Как бы то ни было, в итоге Норов попал под арест, а потом за «непозволительный поступок против начальства» был «выписан из гвардии» в 18-й егерский полк. Через полтора года Норов был «всемилостивейше прощен», оставлен в армии, произведён в подполковники (как было положено бывшему капитану гвардии). Ещё через полтора Николай и Норов встретятся на допросе. Если верить мемуарам декабриста Завалишина, император воскликнет: «Я знал наперёд, что ты, разбойник, тут будешь!»
Образ Николая Павловича-начальника будет не полон без рассмотрения его взаимоотношений со знаменитым в своё время профессором Константином Ивановичем Арсеньевым. В 1821 году этот известный своим либерализмом преподаватель будет вместе с несколькими коллегами изгнан из Санкт-Петербургского университета «пламенным консерватором» Дмитрием Павловичем Руничем, управляющим учебным округом. Тридцатидвухлетний Арсеньев был обвинён в «неверии», «зловредности», «нарушении нравственности», «призывах к революции» и «разглашении государственной тайны». Эта «университетская история» нашумела настолько, что дошла до Комитета министров. Николай же не только оставил Арсеньева преподавать в подведомственном ему Инженерном училище, но и успокоил при встрече: «Что с тобой, Арсеньев? За что на тебя такое гонение? Мы тебя знали чистым и честным. Будь спокоен, ты у нас останешься и ничего не потеряешь». Вскоре Арсеньев получил место профессора истории в Школе гвардейских подпрапорщиков и кавалерийских юнкеров — заведении, устроенном Николаем Павловичем. Рунича же Николай при встрече иронически «благодарил» за изгнание хорошего педагога, который теперь сможет посвятить всё своё время Инженерному училищу, и «просил выгнать из университета ещё несколько человек подобных, чтобы у себя с пользою употребить их на службу».

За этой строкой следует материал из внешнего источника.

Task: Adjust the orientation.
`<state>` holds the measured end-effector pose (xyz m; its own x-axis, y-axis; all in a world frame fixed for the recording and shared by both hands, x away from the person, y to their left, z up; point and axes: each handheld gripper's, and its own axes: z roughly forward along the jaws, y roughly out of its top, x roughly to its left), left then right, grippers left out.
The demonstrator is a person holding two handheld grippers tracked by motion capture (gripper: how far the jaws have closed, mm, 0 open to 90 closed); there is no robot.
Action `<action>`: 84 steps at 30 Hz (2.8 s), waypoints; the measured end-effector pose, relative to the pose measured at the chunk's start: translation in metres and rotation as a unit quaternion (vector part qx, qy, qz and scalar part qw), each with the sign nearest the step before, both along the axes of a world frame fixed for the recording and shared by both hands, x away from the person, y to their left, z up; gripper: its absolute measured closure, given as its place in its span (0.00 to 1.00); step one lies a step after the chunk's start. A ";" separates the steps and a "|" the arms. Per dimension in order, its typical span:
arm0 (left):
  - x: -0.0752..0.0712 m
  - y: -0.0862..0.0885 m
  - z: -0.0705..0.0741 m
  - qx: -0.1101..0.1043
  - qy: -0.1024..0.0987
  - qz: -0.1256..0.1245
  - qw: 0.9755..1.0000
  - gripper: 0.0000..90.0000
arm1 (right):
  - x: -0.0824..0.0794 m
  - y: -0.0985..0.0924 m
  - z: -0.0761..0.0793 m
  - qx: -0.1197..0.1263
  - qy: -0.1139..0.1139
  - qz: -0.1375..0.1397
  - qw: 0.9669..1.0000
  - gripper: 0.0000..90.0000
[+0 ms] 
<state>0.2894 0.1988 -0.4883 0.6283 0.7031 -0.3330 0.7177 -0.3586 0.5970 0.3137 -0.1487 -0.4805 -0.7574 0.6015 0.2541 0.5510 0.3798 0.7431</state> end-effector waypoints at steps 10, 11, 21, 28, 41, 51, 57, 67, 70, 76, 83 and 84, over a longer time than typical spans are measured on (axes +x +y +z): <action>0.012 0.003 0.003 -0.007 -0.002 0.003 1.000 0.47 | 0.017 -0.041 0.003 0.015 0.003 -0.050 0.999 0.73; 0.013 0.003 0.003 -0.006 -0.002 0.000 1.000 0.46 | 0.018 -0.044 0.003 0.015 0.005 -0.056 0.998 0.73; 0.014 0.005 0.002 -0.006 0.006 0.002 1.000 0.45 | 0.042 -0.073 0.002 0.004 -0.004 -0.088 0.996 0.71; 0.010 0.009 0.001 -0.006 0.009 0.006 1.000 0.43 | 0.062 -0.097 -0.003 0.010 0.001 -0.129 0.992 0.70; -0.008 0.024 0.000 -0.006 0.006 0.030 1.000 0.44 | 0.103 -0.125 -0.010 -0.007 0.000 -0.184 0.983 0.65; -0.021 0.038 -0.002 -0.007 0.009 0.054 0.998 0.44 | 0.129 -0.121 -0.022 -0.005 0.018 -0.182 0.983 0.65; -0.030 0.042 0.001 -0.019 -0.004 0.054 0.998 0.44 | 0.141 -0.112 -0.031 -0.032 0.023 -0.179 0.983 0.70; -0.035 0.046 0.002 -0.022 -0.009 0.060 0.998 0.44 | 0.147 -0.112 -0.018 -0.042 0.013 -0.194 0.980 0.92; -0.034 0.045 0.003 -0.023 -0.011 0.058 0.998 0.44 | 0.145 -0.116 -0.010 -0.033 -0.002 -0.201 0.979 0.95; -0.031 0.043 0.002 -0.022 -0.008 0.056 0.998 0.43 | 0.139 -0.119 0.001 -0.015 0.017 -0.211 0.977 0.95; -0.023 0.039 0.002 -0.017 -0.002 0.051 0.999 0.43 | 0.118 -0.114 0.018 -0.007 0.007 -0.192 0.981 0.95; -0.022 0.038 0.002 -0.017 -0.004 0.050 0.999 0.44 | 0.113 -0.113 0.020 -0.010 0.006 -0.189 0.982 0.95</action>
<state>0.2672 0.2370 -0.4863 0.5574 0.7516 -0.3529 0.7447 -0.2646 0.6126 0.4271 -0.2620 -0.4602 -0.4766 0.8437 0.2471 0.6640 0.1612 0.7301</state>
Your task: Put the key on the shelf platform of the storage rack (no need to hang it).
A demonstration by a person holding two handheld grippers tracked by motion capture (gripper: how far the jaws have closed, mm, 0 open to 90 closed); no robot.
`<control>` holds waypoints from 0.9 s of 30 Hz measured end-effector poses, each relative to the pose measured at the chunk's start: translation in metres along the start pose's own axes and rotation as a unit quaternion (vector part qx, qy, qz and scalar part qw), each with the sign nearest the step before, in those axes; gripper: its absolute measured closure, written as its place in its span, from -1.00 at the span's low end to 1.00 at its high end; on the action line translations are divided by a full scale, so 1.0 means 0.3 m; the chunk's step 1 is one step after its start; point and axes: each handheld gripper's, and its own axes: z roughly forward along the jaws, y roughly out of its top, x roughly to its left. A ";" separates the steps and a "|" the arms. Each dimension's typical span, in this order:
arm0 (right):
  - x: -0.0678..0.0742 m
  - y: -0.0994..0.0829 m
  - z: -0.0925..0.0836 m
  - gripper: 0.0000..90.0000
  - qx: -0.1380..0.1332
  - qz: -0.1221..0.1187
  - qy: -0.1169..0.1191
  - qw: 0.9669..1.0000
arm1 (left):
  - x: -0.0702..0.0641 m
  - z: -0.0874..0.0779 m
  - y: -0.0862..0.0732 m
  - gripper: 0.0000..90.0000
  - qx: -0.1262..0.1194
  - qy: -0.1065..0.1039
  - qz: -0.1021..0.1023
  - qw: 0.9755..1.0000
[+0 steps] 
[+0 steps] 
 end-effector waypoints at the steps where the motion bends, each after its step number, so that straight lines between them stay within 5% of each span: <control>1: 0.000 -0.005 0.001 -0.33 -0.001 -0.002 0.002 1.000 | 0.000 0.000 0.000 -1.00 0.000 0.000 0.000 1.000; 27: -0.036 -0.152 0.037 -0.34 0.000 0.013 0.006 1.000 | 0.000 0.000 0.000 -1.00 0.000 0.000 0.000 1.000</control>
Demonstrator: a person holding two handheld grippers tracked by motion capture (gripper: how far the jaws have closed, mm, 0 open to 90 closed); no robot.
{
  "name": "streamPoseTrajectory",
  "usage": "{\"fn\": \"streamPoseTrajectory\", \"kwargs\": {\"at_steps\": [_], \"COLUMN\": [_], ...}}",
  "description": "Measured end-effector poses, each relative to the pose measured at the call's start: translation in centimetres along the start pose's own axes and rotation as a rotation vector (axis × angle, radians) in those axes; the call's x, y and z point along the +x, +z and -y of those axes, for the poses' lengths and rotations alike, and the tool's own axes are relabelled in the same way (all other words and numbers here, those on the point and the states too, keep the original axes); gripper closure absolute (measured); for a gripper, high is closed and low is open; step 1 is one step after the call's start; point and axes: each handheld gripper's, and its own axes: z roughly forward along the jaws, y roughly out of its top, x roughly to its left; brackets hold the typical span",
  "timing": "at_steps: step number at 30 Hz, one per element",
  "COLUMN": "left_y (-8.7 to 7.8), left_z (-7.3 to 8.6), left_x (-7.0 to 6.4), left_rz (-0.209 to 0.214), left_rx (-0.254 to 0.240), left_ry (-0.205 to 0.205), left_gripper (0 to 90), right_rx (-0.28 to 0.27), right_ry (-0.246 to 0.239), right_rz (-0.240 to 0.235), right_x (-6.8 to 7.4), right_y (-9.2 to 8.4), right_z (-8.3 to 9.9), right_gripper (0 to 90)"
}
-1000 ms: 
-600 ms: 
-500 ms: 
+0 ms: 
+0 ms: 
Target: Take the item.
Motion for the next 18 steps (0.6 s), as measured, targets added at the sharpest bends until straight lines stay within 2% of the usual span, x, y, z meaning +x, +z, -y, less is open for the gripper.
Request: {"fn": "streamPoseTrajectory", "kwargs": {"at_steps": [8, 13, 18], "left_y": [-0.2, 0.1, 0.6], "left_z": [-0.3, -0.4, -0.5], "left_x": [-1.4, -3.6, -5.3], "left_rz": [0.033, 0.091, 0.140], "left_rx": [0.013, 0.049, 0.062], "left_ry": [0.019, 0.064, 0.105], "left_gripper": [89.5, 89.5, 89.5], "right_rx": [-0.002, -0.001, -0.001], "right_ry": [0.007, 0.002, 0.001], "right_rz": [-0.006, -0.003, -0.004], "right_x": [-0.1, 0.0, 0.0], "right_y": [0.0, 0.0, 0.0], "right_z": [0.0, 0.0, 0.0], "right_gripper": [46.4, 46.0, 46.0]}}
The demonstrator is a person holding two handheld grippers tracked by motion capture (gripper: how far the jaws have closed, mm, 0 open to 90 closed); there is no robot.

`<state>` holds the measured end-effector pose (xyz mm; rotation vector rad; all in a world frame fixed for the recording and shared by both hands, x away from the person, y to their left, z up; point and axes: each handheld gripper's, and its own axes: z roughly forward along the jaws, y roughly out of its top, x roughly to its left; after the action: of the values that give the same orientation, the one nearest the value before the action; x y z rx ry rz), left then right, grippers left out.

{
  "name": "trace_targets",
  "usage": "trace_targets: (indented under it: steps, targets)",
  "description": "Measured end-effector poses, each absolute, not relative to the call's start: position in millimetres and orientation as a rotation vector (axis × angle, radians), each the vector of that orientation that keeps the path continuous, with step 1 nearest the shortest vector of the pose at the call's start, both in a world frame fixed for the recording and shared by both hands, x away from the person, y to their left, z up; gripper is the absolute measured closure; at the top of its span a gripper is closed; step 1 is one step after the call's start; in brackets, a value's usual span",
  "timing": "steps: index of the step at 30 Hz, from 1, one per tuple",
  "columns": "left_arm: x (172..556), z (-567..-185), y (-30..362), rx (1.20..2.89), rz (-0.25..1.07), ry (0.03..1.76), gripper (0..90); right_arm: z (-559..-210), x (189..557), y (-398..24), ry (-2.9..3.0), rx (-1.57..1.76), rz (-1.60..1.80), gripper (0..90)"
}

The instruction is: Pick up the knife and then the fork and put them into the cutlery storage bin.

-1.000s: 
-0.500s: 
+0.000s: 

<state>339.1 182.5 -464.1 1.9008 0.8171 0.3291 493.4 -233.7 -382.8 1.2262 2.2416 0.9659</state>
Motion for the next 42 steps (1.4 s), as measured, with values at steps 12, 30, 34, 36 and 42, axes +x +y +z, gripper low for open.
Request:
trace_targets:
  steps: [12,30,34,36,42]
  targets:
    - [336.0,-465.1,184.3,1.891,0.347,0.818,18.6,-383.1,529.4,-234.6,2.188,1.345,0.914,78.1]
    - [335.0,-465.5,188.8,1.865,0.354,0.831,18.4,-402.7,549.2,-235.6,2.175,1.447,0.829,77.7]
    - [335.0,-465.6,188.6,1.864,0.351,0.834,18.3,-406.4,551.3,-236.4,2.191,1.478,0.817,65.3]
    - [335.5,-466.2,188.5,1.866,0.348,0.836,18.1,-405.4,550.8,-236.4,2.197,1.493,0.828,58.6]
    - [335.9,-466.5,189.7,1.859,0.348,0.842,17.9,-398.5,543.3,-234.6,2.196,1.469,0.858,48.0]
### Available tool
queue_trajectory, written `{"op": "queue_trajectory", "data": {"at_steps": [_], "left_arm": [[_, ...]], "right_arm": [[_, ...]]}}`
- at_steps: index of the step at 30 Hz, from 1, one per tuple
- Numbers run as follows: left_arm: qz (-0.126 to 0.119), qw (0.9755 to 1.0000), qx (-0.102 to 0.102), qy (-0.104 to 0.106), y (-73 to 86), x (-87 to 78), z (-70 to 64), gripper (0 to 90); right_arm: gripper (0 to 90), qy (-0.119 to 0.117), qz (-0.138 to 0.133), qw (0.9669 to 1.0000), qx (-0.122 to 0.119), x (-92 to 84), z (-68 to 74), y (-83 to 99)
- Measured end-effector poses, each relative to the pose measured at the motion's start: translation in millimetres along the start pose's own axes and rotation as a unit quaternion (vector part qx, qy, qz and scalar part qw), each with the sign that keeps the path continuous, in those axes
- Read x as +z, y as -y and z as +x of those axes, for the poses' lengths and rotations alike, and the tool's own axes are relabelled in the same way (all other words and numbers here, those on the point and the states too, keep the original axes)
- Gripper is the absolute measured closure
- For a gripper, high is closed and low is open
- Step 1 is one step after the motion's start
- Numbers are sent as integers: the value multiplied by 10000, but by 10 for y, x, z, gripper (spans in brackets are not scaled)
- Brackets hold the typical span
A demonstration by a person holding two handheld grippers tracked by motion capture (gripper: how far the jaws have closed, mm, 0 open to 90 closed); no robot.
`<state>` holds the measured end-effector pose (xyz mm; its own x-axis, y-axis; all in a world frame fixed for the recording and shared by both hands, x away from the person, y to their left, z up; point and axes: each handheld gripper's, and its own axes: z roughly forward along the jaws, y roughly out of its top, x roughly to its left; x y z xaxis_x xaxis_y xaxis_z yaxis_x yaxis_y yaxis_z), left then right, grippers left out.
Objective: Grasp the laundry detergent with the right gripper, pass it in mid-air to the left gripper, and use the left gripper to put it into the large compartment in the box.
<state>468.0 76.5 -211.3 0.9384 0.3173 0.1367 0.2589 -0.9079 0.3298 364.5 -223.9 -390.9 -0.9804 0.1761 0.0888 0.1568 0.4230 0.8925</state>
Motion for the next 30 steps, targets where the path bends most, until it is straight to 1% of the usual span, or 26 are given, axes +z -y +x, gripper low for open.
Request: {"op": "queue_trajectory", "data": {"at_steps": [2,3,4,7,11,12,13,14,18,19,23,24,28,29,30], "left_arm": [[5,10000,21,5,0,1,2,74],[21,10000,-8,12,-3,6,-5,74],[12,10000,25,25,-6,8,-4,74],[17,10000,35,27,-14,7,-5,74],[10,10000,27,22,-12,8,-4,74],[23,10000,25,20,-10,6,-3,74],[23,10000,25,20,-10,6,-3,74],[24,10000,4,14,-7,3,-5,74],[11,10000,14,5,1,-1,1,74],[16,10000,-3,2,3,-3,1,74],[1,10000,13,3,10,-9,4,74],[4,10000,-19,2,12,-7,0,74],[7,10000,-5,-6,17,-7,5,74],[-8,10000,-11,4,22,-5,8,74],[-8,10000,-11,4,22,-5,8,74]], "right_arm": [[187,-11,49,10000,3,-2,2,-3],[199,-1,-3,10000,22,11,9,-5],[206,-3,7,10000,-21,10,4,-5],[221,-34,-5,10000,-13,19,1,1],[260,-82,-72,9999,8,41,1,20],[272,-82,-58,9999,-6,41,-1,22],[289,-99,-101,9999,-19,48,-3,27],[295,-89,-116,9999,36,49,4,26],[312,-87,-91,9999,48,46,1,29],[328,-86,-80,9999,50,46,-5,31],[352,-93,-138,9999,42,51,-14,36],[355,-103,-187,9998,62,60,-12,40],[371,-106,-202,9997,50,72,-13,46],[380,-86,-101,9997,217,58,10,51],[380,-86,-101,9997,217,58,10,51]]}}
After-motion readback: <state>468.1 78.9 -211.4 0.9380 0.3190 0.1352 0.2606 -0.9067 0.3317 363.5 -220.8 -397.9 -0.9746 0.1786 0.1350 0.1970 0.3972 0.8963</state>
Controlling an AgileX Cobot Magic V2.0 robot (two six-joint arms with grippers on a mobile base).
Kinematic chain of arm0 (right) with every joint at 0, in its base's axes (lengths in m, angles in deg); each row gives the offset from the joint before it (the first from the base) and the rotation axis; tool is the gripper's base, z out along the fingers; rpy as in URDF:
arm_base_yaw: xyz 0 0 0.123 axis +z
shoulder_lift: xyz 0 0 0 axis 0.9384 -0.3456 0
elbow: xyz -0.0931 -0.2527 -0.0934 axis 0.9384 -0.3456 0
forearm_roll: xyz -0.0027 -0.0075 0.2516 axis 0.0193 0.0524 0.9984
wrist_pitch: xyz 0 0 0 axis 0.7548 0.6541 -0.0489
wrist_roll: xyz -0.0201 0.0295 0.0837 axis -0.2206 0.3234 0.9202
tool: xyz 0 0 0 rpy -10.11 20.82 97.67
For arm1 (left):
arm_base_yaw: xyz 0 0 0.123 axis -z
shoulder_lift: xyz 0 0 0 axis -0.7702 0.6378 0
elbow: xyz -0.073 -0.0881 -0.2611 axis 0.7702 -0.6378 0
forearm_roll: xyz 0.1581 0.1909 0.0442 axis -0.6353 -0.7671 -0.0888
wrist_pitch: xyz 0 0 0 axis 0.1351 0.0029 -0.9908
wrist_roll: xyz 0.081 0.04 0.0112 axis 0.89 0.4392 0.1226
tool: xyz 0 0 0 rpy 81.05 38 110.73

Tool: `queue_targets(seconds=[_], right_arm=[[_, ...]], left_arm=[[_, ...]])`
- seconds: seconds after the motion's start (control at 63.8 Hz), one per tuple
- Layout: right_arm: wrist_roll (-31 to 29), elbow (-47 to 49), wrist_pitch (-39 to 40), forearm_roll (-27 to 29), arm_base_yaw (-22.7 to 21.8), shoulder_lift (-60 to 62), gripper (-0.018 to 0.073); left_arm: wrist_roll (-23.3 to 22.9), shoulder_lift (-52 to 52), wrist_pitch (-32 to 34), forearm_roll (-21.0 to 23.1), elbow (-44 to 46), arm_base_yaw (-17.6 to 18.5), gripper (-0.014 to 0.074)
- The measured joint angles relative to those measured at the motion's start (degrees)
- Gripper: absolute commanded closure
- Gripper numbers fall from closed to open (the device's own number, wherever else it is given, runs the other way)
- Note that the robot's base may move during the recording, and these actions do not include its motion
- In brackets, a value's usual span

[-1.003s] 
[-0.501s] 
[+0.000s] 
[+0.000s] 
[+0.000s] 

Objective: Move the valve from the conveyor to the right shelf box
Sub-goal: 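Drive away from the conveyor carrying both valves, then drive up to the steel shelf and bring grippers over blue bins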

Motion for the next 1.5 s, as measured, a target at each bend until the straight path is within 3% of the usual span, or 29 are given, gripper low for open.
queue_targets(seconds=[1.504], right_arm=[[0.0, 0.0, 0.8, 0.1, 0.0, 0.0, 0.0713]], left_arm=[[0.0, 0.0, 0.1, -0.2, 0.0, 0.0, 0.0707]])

Жизненная философия Николая того периода достаточно проста: безусловное и нелицемерное служение ради спокойствия и порядка. Он так и писал: «Я взираю на целую жизнь человека как на службу, ибо всякий из нас служит, многие, конечно, только страстям своим, а им-то и не должен служить солдат, даже своим наклонностям. Почему на всех языках говорится: богослужение? Это не случайность, а вещь, имеющая глубокое значение. Ибо человек обязан всецело, нелицемерно и безусловно служить своему Богу. Отправляет ли каждый свою только службу, выпадающую ему на долю — и везде царствуют спокойствие и порядок, и если бы было по-моему, то воистину не должно было бы быть в мире ни беспорядка, ни нетерпения никакой притязательности».